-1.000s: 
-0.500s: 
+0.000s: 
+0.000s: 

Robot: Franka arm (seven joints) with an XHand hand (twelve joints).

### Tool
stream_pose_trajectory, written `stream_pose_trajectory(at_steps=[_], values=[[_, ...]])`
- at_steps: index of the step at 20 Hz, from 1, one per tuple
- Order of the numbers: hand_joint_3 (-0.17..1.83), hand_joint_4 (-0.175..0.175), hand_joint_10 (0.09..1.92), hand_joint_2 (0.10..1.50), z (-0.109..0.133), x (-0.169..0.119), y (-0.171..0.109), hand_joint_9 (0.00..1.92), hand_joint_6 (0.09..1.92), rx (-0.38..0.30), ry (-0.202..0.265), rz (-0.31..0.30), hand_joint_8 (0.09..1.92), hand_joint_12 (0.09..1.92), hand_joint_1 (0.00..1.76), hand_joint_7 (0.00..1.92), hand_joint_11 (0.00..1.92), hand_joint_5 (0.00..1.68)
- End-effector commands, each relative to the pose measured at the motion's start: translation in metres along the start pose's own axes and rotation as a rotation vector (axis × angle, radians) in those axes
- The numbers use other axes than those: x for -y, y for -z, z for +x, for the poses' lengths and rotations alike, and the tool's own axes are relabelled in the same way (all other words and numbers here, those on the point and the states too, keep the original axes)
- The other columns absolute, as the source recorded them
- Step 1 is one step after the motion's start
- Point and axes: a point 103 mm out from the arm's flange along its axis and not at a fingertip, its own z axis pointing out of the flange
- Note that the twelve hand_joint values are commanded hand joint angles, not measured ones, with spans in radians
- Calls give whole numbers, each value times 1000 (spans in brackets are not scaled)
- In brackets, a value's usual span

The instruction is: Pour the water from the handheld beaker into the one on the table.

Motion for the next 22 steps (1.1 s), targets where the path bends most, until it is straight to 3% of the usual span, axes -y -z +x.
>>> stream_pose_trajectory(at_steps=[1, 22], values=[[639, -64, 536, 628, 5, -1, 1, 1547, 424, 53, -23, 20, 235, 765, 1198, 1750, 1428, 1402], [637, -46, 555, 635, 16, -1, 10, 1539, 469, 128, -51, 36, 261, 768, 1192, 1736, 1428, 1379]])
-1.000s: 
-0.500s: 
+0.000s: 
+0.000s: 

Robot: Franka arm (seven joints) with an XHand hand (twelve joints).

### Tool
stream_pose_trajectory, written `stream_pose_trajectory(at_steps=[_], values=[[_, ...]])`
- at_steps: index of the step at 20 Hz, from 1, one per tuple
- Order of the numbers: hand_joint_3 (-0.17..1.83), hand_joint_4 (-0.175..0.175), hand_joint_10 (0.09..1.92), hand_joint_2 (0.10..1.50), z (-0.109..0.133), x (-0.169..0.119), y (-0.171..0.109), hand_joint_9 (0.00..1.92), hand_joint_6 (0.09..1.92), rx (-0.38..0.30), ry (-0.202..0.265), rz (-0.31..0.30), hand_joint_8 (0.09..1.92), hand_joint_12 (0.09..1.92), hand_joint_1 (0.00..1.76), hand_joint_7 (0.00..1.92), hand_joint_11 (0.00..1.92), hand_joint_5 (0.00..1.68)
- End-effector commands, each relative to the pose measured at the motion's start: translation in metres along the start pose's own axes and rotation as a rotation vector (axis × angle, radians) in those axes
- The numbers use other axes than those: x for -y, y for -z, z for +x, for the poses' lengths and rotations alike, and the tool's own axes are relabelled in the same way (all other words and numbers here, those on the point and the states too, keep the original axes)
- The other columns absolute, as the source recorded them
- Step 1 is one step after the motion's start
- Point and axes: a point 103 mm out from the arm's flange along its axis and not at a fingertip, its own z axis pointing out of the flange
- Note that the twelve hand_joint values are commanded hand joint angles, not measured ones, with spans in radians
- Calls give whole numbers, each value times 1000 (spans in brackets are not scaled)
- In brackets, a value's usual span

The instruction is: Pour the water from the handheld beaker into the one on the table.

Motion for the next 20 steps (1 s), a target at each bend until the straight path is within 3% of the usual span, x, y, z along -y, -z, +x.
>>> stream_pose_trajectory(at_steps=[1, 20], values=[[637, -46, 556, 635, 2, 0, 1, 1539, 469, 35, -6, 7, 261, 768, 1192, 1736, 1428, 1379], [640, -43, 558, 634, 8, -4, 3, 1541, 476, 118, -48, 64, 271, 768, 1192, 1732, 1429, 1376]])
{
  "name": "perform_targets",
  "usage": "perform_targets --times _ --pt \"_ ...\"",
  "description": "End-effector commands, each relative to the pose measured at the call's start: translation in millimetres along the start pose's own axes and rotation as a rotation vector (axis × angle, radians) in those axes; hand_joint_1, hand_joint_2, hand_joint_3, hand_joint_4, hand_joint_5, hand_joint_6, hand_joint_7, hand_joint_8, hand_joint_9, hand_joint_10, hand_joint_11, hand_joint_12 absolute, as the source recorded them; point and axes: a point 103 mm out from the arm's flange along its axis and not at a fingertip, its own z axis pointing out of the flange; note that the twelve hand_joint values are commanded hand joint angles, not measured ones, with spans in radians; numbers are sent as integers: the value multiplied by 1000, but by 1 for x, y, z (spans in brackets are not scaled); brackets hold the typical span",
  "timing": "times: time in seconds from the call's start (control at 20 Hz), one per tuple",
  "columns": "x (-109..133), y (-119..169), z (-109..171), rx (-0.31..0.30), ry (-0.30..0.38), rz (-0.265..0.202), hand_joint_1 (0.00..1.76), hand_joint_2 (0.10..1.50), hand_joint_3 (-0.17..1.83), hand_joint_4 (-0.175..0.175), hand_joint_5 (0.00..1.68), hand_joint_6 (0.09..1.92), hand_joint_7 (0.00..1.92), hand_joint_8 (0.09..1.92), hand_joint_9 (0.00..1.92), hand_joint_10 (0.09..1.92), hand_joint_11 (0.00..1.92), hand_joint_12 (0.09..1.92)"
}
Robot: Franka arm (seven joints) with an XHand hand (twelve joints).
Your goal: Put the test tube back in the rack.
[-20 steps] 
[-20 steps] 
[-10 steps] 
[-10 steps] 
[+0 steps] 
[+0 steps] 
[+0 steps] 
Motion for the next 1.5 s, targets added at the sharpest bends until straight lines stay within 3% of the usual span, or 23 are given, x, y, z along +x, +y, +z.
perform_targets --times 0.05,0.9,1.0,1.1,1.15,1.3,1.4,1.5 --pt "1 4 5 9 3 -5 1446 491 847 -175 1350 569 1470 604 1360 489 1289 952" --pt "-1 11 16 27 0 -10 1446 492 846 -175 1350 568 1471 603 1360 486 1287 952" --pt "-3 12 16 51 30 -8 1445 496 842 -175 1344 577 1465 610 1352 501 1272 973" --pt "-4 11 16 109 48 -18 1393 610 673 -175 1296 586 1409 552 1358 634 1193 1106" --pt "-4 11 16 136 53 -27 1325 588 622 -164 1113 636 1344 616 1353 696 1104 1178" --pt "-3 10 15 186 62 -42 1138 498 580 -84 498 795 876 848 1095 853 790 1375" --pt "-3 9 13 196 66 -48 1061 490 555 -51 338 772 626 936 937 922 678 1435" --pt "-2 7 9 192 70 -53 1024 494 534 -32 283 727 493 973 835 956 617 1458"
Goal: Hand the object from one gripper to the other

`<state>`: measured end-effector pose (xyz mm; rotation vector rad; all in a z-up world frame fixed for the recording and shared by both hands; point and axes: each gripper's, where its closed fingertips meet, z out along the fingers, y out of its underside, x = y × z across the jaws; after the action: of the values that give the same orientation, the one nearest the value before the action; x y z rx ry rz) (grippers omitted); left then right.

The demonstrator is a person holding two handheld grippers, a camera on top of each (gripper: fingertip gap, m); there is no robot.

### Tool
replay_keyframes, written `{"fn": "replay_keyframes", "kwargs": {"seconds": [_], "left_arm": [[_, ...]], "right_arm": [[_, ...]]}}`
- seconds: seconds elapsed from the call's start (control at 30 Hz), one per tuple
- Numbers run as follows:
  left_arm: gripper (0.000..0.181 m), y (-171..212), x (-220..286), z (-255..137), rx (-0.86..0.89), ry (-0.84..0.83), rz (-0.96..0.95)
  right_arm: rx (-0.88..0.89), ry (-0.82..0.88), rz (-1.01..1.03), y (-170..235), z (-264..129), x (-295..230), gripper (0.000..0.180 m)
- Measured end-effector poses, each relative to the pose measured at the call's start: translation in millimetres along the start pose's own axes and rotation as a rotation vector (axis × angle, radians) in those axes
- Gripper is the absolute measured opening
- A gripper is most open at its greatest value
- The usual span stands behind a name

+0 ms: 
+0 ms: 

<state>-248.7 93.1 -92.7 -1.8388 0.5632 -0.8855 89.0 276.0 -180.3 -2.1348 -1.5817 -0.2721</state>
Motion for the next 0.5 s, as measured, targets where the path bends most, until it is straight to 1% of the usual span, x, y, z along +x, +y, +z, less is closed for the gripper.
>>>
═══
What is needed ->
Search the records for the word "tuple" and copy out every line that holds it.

Result of this exercise ->
- at_steps: index of the step at 20 Hz, from 1, one per tuple
- at_steps: index of the step at 20 Hz, from 1, one per tuple
  "timing": "times: time in seconds from the call's start (control at 20 Hz), one per tuple",
- seconds: seconds elapsed from the call's start (control at 30 Hz), one per tuple

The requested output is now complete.